Die ganze Gegend war nun alarmiert. Auf den an der Mole liegenden Schiffen hörte man Schreie und Stimmengewirr. Männer liefen den Pier entlang. Irgendwo in der Ferne ertönte der schrille Triller einer Polizeipfeife.

»Raus mit dir!« rief Frisco Kid. »Sonst saufen wir ab. Geh lieber und hilf deinem Kumpel!«

Aber dem Londoner klapperten vor Angst die Zähne, und er war so mit den Nerven fertig, daß er weder sprechen noch sich rühren konnte.

»Schmeiß ihn iber Borrd, der Verrickte!« befahl Franzosen-Pete vom Bug her. In diesem Augenblick zerfetzte eine Kugel den Riemen, den er in der Hand hielt. Kaltblütig griff er nach einem der Ersatzriemen.

»Anfassen, Joe!« kommandierte Frisco Kid.

Joe verstand. Gemeinsam packten sie den vor Schreck halb lahmen Kerl und warfen ihn über Bord. Mehrere Kugeln platschten dicht neben ihm ins Wasser, als er wieder an die Oberfläche kam. Bill, der in diesem Augenblick wieder flott war, konnte ihn gerade noch rechtzeitig in sein Boot ziehen.

»Los!« rief Franzosen-Pete. Mit ein paar Ruderschlägen waren sie aus der Feuerzone heraus und in der Dunkelheit verschwunden.

Das leichtere Boot hatte jedoch so viel Wasser übergenommen, daß es jeden Augenblick zu sinken drohte. Während die anderen beiden pullten, schickte Joe sich an, auf Geheiß des Franzosen den Eisenschrott über Bord zu werfen. Das rettete sie zunächst einmal. Aber als sie gerade bei der Blender längsseit gehen wollten, schlug das Boot mit einem plötzlichen Ruck um, und der Rest des alten Eisens verschwand in der Tiefe. Joe und Frisco Kid kamen nebeneinander wieder hoch und kletterten mit der Fangleine des Ruderbootes in den Händen an Bord. Franzosen-Pete stand bereits an Deck und half ihnen.
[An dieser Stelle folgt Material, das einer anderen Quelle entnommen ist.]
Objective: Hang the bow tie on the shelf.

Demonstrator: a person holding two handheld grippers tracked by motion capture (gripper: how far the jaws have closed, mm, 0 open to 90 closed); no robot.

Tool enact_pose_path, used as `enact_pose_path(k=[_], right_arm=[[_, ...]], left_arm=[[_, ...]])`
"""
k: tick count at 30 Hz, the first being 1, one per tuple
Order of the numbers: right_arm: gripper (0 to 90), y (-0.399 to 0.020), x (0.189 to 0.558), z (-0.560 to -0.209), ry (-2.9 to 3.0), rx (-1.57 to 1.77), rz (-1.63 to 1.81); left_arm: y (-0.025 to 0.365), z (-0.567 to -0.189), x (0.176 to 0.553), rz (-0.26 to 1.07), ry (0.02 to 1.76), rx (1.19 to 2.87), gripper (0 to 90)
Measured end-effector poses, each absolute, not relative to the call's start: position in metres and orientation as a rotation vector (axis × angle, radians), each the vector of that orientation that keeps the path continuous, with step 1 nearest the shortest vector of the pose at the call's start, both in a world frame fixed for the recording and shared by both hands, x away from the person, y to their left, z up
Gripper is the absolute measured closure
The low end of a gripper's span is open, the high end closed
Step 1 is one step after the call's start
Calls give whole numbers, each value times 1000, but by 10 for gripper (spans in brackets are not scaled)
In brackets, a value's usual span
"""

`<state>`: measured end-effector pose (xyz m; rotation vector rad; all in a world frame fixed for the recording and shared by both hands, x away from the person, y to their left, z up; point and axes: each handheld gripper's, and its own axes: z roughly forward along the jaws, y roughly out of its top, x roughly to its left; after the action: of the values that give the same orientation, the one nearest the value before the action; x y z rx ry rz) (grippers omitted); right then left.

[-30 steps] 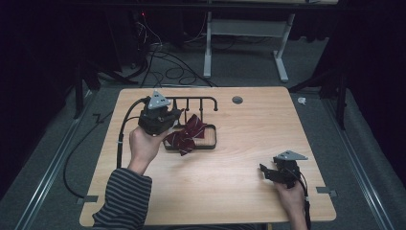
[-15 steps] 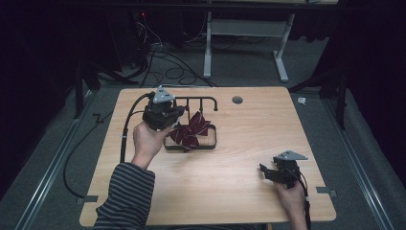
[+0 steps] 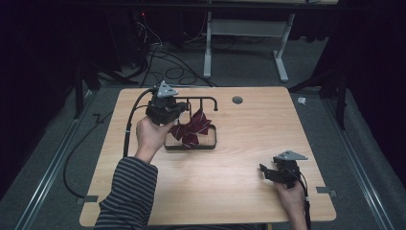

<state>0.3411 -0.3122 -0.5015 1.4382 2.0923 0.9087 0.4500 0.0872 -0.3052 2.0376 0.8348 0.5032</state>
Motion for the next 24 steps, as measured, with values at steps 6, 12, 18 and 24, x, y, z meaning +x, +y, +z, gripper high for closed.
enact_pose_path(k=[6,12,18,24], right_arm=[[347,-312,341,-502,2093,1439,911],[347,-312,341,-501,2091,1441,912],[347,-312,341,-501,2092,1440,911],[347,-312,341,-501,2091,1441,911]], left_arm=[[84,-304,456,509,837,2036,871],[83,-307,462,513,854,2033,870],[83,-307,465,515,863,2024,870],[80,-306,468,536,857,2033,870]])
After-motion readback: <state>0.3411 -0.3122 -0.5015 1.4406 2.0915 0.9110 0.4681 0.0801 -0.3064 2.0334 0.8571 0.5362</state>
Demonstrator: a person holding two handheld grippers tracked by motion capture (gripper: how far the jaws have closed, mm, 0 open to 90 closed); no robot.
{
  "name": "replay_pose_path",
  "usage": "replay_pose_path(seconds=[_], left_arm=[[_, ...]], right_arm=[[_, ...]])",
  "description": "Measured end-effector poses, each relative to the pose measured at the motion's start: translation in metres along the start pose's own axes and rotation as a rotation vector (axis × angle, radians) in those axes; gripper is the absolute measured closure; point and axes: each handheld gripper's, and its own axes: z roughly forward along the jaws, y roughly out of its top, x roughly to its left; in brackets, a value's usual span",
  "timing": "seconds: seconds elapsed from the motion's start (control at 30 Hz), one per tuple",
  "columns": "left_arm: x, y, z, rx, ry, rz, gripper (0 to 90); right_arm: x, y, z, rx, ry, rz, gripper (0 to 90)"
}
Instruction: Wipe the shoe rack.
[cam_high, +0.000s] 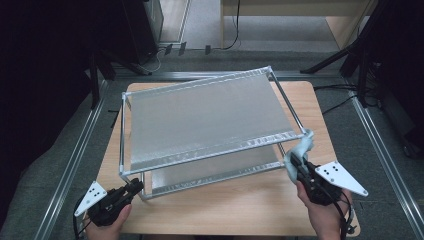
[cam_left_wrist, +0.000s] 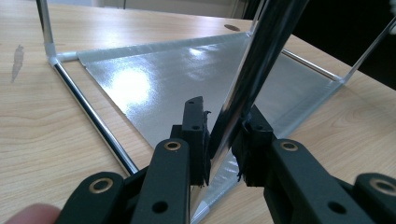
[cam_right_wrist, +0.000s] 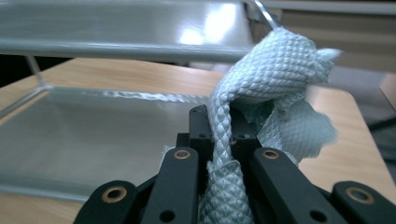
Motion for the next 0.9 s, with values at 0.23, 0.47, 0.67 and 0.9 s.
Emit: replay_pose_path(seconds=[0.23,0.47,0.67,0.9], left_arm=[[-0.002,0.0,0.001,0.005,0.003,0.015,76.5],[-0.003,0.0,0.002,0.004,0.007,0.019,76.6],[-0.003,0.0,0.002,0.006,0.01,0.021,76.7],[-0.003,0.0,0.002,0.007,0.013,0.023,76.9]], right_arm=[[-0.004,-0.055,0.053,0.275,0.006,0.08,82.8],[-0.013,-0.062,0.062,0.282,-0.066,0.137,82.6],[0.002,-0.024,0.044,0.075,-0.058,0.062,82.7],[-0.009,-0.035,0.053,0.121,-0.154,0.114,82.6]])
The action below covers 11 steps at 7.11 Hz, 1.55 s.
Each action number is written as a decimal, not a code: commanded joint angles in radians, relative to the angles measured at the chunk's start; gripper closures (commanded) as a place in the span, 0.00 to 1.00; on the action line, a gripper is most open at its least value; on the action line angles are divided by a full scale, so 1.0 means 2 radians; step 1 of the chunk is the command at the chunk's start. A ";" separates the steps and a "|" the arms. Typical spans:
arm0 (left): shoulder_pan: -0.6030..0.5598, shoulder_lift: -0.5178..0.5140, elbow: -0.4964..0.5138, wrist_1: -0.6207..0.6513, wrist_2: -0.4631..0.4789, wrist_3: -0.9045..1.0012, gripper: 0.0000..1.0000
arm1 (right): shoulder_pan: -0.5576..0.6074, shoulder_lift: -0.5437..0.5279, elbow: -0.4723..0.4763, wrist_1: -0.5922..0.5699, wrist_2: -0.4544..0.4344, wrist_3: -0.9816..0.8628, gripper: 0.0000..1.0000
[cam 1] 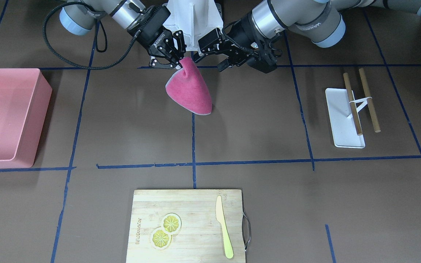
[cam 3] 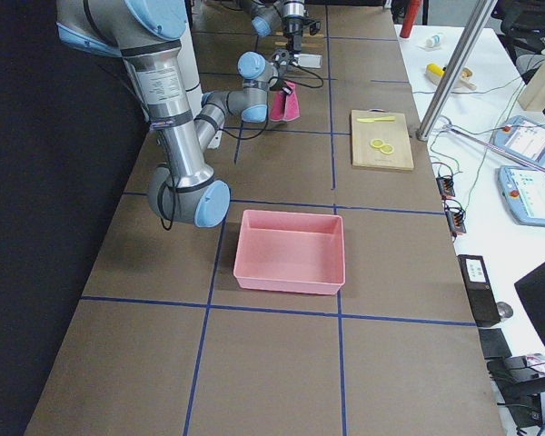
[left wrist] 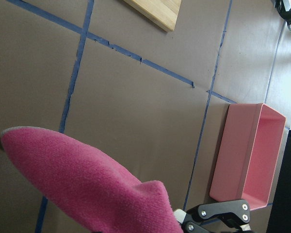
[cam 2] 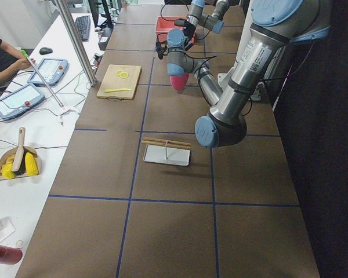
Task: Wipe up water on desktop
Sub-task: 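Open the left gripper and withdraw it while the right gripper lowers the towel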
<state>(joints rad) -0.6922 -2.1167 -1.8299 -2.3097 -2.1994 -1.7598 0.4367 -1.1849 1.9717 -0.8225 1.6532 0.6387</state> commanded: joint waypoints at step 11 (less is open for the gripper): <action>-0.301 0.144 -0.107 0.343 -0.091 0.497 0.00 | 0.112 0.055 0.149 -0.590 0.303 0.223 1.00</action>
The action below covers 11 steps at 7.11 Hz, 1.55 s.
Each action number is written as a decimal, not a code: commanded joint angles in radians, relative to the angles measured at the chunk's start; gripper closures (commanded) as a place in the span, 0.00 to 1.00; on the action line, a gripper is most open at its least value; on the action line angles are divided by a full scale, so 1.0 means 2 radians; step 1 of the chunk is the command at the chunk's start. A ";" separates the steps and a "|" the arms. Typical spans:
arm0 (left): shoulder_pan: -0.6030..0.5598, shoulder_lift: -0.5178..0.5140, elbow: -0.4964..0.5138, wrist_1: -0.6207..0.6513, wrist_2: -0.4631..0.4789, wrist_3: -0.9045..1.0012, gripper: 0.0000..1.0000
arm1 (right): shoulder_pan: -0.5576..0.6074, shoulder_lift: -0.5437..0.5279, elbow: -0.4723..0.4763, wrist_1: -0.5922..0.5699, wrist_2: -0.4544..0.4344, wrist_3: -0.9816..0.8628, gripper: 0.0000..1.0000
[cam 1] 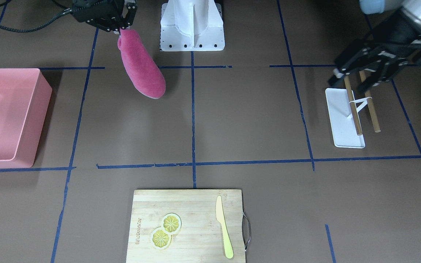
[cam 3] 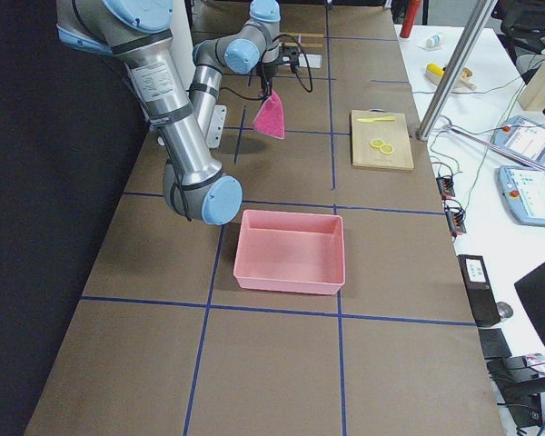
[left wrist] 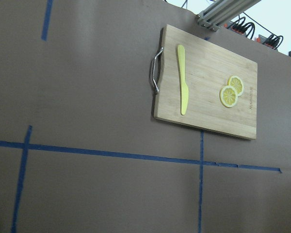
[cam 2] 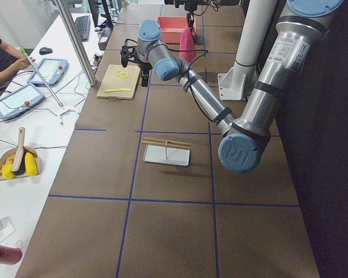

Als sie das Wasser aus dem gekenterten Boot geschöpft hatten, trafen auch Bill und sein Partner auf dem Schauplatz ein. Sie arbeiteten in fliegender Hast, und fast bevor Joe es bemerkte, waren Großsegel und Klüver gesetzt und der Anker gelichtet. Die Blender sprang die Fahrrinne hinunter. Einem öden, verlassenen Streifen Marschland gegenüber verabschiedeten sich Bill und der Londoner und stießen mit ihrem Boot von der Schaluppe ab. In der Kajüte beklagte Franzosen-Pete laut und in mehreren Sprachen ihr verfluchtes Pech und suchte Trost in der Weinflasche.